Winding our way through small plots of farmland on our way to San Jose el Mogote, a small archaeological site north of Oaxaca City, we reflected on the toughness of the elderly men tilling the fields by hand and plowing with horses. Stunning Brahma bulls obstructed our path at one point, as hummingbirds and falcons pulled our gaze upward. Members of the farming communities shouted greetings and requested to be photographed, as they pointed us toward our destination. A traveler's dream! We couldn't help but feel spoiled as we strolled through the countryside, stopping to admire colorful graffiti under a bridge, remark at a Vans sneaker stuck in the mud, or marvel at two dogs' cooperative hunting skills as they captured a squirrel. It was such an idyllic day that I even drank half of a certain ubiquitous cola beverage without worrying about the sugar or carbonation for more than about a half hour (is that an achievement?).
Anyway, on to the photos:
The fundamental grain to Mexican cuisine: maiz. First cultivated here about 6,000 years ago, most corn consumed by modern day Mexicans comes from the American Midwest, as a result of free trade agreements that made it cheaper to import many food products than to subsidize them here.
Below, Harold observes a group of falcons passing overhead.
A man works his parcel of land manually, his horse grazing nearby. Below, a tunnel leads to another farming community on the northern end of Oaxaca City.
Above, the colorful graffiti beautifies the underpass on the way to San Jose el Mogote.
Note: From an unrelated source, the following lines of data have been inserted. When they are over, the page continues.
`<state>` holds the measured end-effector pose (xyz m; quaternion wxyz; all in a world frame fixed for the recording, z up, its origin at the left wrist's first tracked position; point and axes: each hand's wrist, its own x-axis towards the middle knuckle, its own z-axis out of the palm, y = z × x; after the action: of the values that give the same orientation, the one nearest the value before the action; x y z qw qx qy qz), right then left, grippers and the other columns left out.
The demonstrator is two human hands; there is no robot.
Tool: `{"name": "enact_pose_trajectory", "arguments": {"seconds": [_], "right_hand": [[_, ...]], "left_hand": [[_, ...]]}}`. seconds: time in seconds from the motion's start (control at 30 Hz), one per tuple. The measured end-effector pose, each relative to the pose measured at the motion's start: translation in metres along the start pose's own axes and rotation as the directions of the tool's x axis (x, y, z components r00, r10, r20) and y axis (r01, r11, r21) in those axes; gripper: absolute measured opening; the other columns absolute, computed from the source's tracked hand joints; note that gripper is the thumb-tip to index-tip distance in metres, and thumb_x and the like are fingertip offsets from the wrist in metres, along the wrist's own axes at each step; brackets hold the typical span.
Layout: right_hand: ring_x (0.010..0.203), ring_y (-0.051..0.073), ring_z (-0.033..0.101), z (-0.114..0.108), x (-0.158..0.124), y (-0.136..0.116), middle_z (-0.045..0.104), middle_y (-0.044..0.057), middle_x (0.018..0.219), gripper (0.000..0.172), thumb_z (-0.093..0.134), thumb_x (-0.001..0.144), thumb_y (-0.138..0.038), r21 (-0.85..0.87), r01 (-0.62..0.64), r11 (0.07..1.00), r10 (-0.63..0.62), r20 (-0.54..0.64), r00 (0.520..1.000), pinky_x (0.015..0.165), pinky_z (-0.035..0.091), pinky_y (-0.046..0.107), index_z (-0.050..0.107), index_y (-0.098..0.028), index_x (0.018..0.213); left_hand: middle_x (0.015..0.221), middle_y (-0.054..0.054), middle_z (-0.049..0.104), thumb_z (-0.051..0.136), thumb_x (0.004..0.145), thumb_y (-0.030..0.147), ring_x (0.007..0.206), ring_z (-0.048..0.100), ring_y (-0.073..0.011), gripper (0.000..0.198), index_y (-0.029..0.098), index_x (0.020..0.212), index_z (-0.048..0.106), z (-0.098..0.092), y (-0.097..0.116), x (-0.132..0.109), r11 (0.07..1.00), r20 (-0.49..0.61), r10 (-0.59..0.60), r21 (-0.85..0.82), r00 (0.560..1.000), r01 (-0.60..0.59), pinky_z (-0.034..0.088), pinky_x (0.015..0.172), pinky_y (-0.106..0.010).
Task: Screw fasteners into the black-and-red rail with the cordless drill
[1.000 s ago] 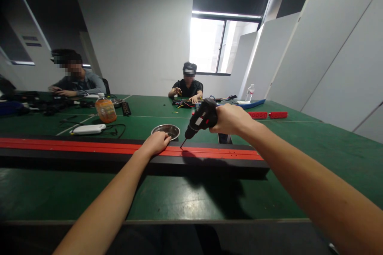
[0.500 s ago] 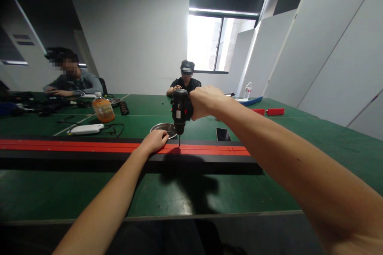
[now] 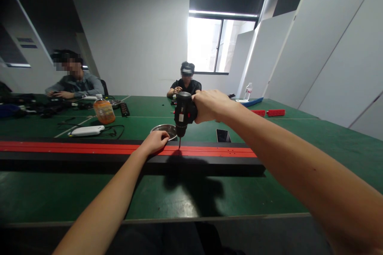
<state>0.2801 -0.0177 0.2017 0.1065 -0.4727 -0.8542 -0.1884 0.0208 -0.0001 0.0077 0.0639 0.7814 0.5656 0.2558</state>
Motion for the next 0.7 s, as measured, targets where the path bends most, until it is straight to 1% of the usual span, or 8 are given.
{"name": "enact_pose_trajectory", "arguments": {"seconds": [0.13,0.23,0.3,0.33,0.4,0.47,0.57,0.7], "right_hand": [[0.059,0.019,0.059,0.001,-0.017,0.021,0.058,0.001,0.055,0.033,0.085,0.055,-0.051,0.164,-0.071,0.984,0.071,0.006,0.997,0.057,0.037,0.032,0.074,-0.025,0.073],[0.066,0.021,0.064,0.016,-0.033,0.031,0.068,0.0,0.068,0.036,0.081,0.06,-0.055,0.391,-0.134,0.911,0.162,-0.04,0.986,0.059,0.043,0.032,0.077,-0.026,0.082],[0.072,0.023,0.066,0.035,-0.043,0.029,0.073,0.002,0.076,0.039,0.082,0.061,-0.053,0.573,-0.16,0.804,0.263,-0.1,0.96,0.062,0.047,0.033,0.078,-0.024,0.086],[0.074,0.023,0.066,0.045,-0.048,0.025,0.074,0.003,0.079,0.042,0.083,0.061,-0.052,0.677,-0.16,0.718,0.317,-0.115,0.941,0.063,0.048,0.033,0.078,-0.022,0.09],[0.071,0.022,0.065,0.068,-0.056,0.014,0.074,0.004,0.08,0.046,0.084,0.062,-0.052,0.838,-0.157,0.523,0.411,-0.087,0.907,0.063,0.05,0.033,0.077,-0.019,0.093],[0.061,0.02,0.061,0.089,-0.061,0.0,0.071,0.004,0.07,0.045,0.085,0.061,-0.052,0.915,-0.159,0.371,0.472,-0.039,0.881,0.059,0.049,0.033,0.076,-0.015,0.085],[0.056,0.019,0.058,0.111,-0.065,-0.018,0.067,0.003,0.062,0.041,0.085,0.061,-0.052,0.951,-0.144,0.275,0.53,-0.025,0.848,0.056,0.048,0.033,0.072,-0.016,0.073],[0.055,0.02,0.059,0.124,-0.065,-0.031,0.066,0.003,0.059,0.04,0.085,0.059,-0.054,0.96,-0.156,0.232,0.593,-0.012,0.805,0.056,0.049,0.034,0.069,-0.018,0.067]], "left_hand": [[0.101,-0.006,0.078,0.058,0.087,0.029,0.091,0.069,-0.0228,0.022,0.023,0.093,0.078,0.0,-0.001,0.001,0.994,-0.021,0.02,-0.104,1.0,-0.022,0.049,0.084,-0.03],[0.098,-0.005,0.078,0.06,0.086,0.028,0.09,0.069,-0.0218,0.019,0.023,0.091,0.078,0.001,-0.003,0.003,0.988,-0.029,0.023,-0.155,0.999,-0.027,0.05,0.083,-0.03],[0.098,-0.005,0.078,0.062,0.085,0.027,0.091,0.069,-0.0222,0.018,0.022,0.091,0.078,0.002,-0.003,0.004,0.987,-0.033,0.018,-0.159,0.999,-0.023,0.05,0.085,-0.03],[0.1,-0.006,0.077,0.062,0.085,0.026,0.092,0.069,-0.0223,0.018,0.022,0.091,0.078,0.002,-0.004,0.004,0.987,-0.043,0.017,-0.161,0.999,-0.024,0.05,0.086,-0.03],[0.104,-0.006,0.077,0.061,0.086,0.024,0.095,0.069,-0.0223,0.018,0.021,0.094,0.077,0.002,-0.004,0.004,0.984,-0.086,0.013,-0.178,0.996,-0.029,0.05,0.089,-0.031],[0.107,-0.007,0.076,0.059,0.088,0.023,0.098,0.069,-0.022,0.02,0.02,0.099,0.075,0.001,-0.004,0.004,0.974,-0.143,-0.001,-0.226,0.99,-0.032,0.05,0.091,-0.031],[0.107,-0.008,0.076,0.06,0.088,0.022,0.098,0.07,-0.0215,0.018,0.019,0.1,0.073,-0.001,-0.005,0.003,0.946,-0.19,-0.051,-0.324,0.98,-0.013,0.052,0.09,-0.031],[0.099,-0.008,0.076,0.061,0.086,0.023,0.092,0.07,-0.0203,0.014,0.017,0.095,0.072,-0.006,-0.003,0.005,0.882,-0.251,-0.127,-0.471,0.96,-0.007,0.053,0.087,-0.031]]}}
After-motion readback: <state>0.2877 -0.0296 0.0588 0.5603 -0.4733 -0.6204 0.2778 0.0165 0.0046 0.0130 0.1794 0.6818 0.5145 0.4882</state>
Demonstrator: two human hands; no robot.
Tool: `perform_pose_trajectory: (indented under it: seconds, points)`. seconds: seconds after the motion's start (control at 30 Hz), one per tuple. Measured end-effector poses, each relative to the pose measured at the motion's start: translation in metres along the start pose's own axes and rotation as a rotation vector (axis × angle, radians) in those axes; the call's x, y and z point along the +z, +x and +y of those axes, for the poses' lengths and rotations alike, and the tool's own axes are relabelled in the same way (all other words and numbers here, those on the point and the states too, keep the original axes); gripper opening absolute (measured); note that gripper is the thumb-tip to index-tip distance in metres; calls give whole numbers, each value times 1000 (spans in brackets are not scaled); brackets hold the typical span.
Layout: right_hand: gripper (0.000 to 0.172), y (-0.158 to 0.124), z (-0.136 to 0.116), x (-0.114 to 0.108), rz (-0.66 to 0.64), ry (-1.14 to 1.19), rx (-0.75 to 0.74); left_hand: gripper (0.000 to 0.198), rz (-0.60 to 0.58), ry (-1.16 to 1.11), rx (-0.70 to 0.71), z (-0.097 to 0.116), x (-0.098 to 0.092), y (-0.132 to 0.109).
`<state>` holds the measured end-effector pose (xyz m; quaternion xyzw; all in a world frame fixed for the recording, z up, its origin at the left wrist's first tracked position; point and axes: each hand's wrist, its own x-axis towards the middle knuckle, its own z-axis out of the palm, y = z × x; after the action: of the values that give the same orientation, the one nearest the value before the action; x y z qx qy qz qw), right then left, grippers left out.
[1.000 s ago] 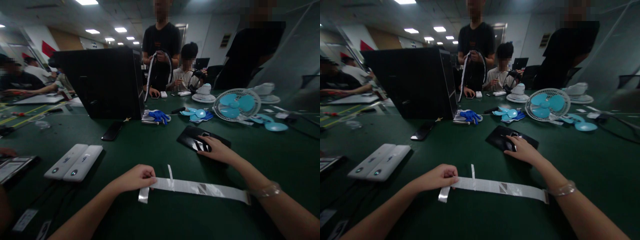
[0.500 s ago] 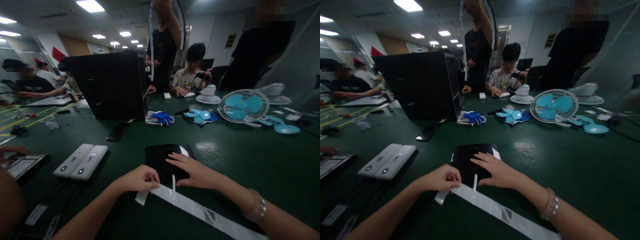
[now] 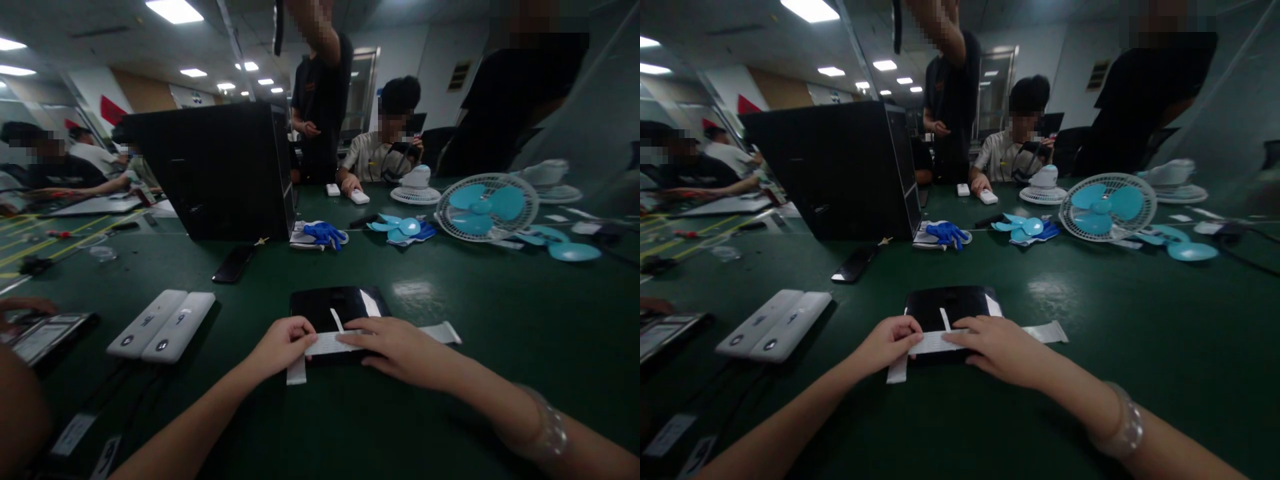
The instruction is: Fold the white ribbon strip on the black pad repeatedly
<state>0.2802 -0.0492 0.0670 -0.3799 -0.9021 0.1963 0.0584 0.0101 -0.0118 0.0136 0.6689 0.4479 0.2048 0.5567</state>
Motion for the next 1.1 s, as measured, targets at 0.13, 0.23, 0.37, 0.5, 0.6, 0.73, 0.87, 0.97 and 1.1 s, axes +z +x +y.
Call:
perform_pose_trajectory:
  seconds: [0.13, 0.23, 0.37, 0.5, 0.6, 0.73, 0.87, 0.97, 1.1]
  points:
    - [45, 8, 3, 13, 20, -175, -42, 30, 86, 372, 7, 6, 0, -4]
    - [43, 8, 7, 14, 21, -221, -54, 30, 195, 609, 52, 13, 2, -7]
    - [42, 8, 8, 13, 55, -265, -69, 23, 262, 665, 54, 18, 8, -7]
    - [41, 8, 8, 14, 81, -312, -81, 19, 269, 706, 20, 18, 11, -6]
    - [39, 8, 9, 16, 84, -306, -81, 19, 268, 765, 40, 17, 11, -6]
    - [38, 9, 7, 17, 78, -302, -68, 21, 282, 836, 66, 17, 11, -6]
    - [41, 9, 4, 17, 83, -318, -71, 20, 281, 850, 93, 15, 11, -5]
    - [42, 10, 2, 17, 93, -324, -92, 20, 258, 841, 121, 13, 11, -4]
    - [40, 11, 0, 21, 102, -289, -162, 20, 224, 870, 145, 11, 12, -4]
We pass a man driving a horse trailer, and we ask for directions for a third time.
More uncomfortable-looking manual farm labor, complete with altitude, heat and humdity.
Kudos to these guys!
A horse shows off a brilliant coat and mane for us.
Prickly pear blossoms. Leaves from this cactus, known as the nopal, form part of a delicious salad consumed as part of a vast Mexican cuisine, largely unknown in the United States. The fruits, called tuna (yep, you read that right), are sweet and seedy, and frequently consumed in frozen desserts.
Some sort of wild chili pepper we were unable to identify. Hundreds of varieties of chilies, fresh, dried, ground, whole, are used as the basis for Mexican cooking.
Village of San Jose el Mogote.
Another village scene.
Amusing faces on Zapotec containers. The site we visited was once a prominent Zapotec town in around the tenth century AD, and later became a hacienda subsequent to the Spanish Conquest. The museum contains Zapotec artifacts, as well as information regarding the owners and employees of the hacienda, resulting in a short, sweet, well-presented museum experience.
The Zapotecs incorporated clay figures in dramatic productions. Not sure what is going on here....
This is where we are in Mexico! Just one state away from Guatemala to the south. Oaxaca is much-loved among artists, both Mexican and foreign, and has a strong artisan craft tradition. Gastronomy is a prominent part of the culture here, and though it is among the poorest states in Mexico, the affordability and quality of food is overwhelming. We've spent a good amount of time stuffing our faces!
In the middle of the state is where we currently are, about six hours to Mexico City by bus, and six hours to the coast, which we have yet to visit....
I love burros! Not a burro will go unphotographed by me.
Reaching the archaeological site, much of which remains to be excavated. This area, and much of Mexico, is full of non-touristy ruins such as these.
Giant blooming cactus.
The ice cream man passes through the farming communities.
The view from San Jose el Mogote.
El mogote.
According to my taste, one of the tackier houses I've laid eyes on. Pepto-bismol comes to mind.
Hacienda San Jose el Mogote.
Adobe/dung bricks.
Heading back with sore legs and a serious appetite.... I think the neighborhood Zumba class will have to wait till tomorrow.